In the 19th century, two important changes occurred in the Western world of fragrance. The 1867 Paris International Exhibition exhibited perfumes and soaps apart from the pharmacy section, thus establishing an independent commercial arena for “cosmetics.” Even more significant was the production of the first synthetic fragrance, coumarin (which smells of new-mown hay), in 1868, followed 20 years later by musk, vanilla and violet. Eventually this list expanded to many hundreds, then thousands, of synthetic fragrances-the first perfumes unsuitable for medicinal use.


France became the leader in reestablishing the therapeutic uses of fragrance. The perfume industry had been divorced from medicinal remedies for 50 years, but slowly began to reclaim its medicinal heritage. The term “aromatherapy” was coined in 1928 by French chemist Rene-Maurice Gattefoss‚. His interest in using essential oils therapeutically was stimulated by a laboratory explosion in his family’s perfumery business, in which his hand was severely burned. He plunged the injured hand into a container of lavender oil and was amazed at how quickly it healed.

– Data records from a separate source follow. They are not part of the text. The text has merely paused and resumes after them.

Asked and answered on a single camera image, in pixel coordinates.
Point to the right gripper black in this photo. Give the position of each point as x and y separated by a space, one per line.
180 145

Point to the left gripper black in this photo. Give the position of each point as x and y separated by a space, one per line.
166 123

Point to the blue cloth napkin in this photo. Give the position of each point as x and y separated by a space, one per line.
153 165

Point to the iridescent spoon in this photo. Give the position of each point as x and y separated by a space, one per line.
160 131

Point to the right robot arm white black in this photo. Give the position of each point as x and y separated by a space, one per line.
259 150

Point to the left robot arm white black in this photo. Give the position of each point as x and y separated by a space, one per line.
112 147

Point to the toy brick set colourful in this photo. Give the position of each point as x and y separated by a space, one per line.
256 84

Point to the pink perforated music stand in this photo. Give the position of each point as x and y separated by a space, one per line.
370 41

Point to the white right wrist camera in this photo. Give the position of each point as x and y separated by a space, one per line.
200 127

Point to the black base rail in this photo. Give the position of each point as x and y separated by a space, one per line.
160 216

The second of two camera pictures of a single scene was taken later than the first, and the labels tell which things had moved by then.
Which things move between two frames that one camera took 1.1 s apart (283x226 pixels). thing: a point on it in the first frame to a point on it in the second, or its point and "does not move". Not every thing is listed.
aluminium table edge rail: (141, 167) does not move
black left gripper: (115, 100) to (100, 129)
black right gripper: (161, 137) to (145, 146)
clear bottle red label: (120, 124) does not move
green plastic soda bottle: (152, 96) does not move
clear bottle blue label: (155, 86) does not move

By the 1960s, a few people, including the French doctor Jean Valnet and the Austrian-born biochemist Madame Marguerite Maury, were inspired by Gattefoss‚’s work. As an army surgeon in World War II, Dr. Valnet used essential oils such as thyme, clove, lemon and chamomile on wounds and burns, and later found fragrances successful in treating psychiatric problems. But while Valnet helped inspire a modern aromatherapy movement when his book Aromatherapie was translated into English as The Practice of Aromatherapy, it was the appearance in 1977 of masseur Robert Tisserand’s book The Art of Aromatherapy, strongly influenced by the work of Valnet and Gattefoss‚, that was successful in capturing American interest. At present, there are many books available on aromatherapy.


Most important, the efforts of pioneers like Valnet, Maury and Tisserand have turned aromatherapy into a disciplined healing art, rediscovering the uses of fragrance from ancient times and sparking a revival of aromatherapy that has swept throughout the world.